Specific drugs for the treatment of plasmacytoma (Melphalan) are used as monotherapy or in combination with corticosteroids (Prednisolone). They are effective only in half of the cases.

Alkating cytostatics (Cyclophosphamide) give good results in combination therapy with the latest antitumor drugs and hormones. Their mechanism of action is based on the addition of a certain group to DNA, which is called alkyl. This prevents the altered cell from dividing and slows down the growth of the tumor.

Apoptosis inducers (Bortezomib) are used either alone or in combination with an antitumor agent and cortecosteroids. Its use does not eliminate the need for transplantation.

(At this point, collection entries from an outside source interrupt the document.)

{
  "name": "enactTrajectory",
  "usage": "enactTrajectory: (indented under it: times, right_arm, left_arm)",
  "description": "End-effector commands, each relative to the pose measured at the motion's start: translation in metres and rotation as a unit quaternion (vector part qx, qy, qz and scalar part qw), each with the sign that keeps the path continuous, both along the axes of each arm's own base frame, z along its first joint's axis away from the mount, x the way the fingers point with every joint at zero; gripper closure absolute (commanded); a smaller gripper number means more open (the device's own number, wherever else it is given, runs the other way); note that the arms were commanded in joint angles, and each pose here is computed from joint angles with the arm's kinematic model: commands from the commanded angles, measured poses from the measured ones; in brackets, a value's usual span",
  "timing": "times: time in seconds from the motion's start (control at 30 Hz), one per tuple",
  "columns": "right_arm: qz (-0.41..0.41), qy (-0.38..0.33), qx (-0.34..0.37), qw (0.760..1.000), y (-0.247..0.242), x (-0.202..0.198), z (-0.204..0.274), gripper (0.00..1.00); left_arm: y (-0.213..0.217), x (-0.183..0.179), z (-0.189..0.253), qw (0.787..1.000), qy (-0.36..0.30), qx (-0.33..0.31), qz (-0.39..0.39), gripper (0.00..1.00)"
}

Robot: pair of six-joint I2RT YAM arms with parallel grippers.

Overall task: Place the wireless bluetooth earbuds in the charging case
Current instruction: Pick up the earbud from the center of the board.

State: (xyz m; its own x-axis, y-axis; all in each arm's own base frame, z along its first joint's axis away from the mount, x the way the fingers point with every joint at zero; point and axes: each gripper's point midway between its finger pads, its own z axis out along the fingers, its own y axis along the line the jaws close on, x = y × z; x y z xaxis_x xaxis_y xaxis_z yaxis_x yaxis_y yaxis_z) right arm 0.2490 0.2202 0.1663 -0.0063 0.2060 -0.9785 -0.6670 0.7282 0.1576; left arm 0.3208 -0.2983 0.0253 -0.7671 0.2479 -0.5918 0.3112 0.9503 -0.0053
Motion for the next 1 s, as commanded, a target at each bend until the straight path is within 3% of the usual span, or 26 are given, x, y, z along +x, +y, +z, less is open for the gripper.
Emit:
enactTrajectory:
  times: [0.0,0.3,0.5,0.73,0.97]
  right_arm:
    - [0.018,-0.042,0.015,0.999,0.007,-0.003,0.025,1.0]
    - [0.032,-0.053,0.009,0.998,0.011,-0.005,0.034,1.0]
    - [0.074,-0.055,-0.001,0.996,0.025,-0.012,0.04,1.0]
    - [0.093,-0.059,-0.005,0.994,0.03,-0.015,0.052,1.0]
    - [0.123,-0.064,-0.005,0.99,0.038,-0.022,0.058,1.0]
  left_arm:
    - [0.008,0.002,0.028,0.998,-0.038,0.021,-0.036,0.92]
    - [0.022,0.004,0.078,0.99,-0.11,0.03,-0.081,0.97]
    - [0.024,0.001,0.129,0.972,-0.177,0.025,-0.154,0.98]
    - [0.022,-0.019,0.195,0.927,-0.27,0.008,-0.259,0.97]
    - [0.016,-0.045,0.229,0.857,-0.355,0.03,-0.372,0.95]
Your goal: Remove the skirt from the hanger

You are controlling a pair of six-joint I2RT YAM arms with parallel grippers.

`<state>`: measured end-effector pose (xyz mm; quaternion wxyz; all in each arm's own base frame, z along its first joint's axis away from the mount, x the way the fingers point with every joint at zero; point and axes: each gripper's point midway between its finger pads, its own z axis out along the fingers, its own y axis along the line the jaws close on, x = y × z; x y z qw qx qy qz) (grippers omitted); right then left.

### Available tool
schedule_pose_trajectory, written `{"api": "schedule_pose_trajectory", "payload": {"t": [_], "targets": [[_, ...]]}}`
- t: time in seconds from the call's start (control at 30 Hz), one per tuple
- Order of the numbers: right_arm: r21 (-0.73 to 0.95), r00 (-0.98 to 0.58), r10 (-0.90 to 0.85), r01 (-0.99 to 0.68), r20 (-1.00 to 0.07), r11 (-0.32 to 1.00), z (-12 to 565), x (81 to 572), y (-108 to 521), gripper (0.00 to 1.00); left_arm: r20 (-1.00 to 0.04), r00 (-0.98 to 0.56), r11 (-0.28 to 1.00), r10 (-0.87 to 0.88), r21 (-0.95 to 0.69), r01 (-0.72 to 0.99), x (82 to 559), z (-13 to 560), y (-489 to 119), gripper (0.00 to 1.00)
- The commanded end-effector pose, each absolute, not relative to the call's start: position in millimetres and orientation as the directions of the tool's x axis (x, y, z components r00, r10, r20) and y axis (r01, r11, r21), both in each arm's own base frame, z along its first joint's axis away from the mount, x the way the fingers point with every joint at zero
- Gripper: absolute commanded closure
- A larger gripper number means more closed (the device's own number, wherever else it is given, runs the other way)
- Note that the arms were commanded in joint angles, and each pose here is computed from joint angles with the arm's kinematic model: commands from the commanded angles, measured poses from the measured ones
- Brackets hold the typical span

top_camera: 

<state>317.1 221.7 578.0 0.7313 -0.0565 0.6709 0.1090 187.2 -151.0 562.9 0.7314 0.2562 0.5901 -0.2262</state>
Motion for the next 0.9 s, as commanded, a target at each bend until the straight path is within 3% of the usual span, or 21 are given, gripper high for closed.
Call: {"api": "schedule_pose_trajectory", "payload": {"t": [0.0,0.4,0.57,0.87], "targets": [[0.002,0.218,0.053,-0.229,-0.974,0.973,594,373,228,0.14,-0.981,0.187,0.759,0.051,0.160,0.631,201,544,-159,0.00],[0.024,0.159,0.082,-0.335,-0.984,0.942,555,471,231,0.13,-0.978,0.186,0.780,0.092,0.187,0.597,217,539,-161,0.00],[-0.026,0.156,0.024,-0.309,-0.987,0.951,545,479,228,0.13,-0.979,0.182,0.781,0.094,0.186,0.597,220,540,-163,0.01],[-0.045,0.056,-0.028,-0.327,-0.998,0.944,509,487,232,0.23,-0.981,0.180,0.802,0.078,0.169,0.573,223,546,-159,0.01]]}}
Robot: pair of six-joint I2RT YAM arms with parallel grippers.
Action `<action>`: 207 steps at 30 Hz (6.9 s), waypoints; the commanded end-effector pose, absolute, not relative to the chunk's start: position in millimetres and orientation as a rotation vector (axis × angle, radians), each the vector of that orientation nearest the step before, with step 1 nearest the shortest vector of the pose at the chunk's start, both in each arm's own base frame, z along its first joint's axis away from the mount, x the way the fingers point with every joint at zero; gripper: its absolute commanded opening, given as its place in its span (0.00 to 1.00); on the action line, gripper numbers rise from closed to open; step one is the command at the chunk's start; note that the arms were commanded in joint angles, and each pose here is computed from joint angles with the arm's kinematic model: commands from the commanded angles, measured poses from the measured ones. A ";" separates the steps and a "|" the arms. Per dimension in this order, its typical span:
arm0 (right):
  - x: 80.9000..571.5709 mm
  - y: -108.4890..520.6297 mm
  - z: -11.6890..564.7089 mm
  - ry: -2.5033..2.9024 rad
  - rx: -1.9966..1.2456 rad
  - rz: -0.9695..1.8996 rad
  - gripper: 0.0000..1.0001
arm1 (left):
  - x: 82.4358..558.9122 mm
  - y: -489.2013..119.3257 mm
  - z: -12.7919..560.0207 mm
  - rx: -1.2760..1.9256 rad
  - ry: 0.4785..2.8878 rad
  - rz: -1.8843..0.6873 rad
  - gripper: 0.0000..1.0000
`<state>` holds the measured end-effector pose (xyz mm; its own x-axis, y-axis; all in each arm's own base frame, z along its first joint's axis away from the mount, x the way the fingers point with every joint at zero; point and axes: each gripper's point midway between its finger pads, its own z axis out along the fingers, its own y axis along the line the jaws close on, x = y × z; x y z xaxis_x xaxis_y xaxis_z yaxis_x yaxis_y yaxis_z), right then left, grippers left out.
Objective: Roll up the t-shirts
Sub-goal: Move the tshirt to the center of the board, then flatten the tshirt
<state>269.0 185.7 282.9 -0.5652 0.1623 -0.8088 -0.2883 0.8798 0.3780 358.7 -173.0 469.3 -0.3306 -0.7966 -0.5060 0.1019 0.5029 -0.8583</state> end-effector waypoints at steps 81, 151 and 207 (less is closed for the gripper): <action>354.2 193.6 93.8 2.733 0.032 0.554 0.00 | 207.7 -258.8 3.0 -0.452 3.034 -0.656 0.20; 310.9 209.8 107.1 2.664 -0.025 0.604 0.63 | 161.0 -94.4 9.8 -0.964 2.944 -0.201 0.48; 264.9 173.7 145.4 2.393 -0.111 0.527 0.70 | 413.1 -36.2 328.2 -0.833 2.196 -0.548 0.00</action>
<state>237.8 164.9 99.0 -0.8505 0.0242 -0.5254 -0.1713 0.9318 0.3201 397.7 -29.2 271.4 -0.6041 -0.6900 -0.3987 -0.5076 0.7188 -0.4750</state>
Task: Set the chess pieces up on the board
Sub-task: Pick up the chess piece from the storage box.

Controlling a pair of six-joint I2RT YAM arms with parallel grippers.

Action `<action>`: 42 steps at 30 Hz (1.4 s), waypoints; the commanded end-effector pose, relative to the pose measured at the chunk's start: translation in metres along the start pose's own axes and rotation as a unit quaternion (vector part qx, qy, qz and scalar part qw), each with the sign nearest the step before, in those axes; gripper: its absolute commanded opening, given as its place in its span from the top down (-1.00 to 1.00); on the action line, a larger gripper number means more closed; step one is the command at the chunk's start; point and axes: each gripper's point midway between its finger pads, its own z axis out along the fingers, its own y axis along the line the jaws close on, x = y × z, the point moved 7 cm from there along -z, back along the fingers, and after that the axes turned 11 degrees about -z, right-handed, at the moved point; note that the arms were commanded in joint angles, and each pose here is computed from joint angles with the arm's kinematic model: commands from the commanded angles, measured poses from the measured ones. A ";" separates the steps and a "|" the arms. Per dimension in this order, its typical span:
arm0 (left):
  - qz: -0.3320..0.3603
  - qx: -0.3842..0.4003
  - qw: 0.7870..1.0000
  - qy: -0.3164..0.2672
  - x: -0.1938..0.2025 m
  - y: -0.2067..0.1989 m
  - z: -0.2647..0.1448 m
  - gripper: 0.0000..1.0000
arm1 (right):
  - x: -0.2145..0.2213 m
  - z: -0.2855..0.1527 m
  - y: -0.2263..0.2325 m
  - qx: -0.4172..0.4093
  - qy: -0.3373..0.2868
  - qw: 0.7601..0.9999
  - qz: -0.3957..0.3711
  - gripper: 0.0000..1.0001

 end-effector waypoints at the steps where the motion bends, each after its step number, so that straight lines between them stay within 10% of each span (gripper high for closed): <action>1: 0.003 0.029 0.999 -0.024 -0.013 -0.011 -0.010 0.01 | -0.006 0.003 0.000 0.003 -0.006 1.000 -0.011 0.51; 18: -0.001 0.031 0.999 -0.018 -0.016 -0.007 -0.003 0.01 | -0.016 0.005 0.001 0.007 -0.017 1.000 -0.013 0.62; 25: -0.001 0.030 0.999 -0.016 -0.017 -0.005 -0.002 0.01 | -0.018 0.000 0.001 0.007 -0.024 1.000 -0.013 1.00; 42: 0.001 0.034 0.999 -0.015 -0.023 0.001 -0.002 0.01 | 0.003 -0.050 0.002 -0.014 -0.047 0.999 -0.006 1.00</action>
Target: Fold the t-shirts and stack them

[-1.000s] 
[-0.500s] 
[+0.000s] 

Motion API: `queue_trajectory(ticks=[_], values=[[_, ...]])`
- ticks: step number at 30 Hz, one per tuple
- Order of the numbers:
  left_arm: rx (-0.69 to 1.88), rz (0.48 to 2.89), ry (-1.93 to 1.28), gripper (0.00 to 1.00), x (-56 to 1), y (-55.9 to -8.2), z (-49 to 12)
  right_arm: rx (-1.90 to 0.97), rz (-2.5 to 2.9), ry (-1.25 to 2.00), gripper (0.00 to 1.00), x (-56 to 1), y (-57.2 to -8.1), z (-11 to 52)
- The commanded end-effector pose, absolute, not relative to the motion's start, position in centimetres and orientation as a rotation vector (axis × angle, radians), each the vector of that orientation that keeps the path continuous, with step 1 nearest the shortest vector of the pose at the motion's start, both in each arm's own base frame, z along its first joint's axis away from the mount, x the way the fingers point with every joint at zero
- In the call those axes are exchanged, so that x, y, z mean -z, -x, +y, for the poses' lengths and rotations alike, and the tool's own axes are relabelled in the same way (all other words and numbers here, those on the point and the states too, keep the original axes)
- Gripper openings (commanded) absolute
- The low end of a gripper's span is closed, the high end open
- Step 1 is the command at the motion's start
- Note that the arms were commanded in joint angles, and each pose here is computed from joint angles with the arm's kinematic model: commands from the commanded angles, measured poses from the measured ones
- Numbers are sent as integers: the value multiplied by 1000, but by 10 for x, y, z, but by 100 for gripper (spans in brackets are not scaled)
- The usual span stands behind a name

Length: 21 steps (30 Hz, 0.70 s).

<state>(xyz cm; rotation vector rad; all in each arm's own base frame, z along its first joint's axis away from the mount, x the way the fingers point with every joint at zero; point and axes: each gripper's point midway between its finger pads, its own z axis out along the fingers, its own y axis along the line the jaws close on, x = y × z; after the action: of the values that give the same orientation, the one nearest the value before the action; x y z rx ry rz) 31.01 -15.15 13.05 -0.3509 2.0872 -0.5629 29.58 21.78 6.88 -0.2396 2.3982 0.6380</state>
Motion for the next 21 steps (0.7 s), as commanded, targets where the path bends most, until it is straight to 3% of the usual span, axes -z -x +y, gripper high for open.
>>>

New cytostatics (Lenalidamide) combine antitumor properties with the ability to stimulate the body's immune cells. Their use in combination with hormones and alkalizing agents gives quite good results.

Treatment with Lenalidamide with other drugs extends the patient’s life by 4–5 years, while life expectancy with standard therapy averages from 1.5 to 3.5 years.

Thalidomide is considered a popular means of controlling generalized plasmacytomas. This drug is aimed at inhibiting pathological angiogenesis (the growth of blood vessels through the tumor, the formation of the oncological tissue’s own blood supply system). Good results are obtained by using Thalidomide with standard chemotherapy regimens.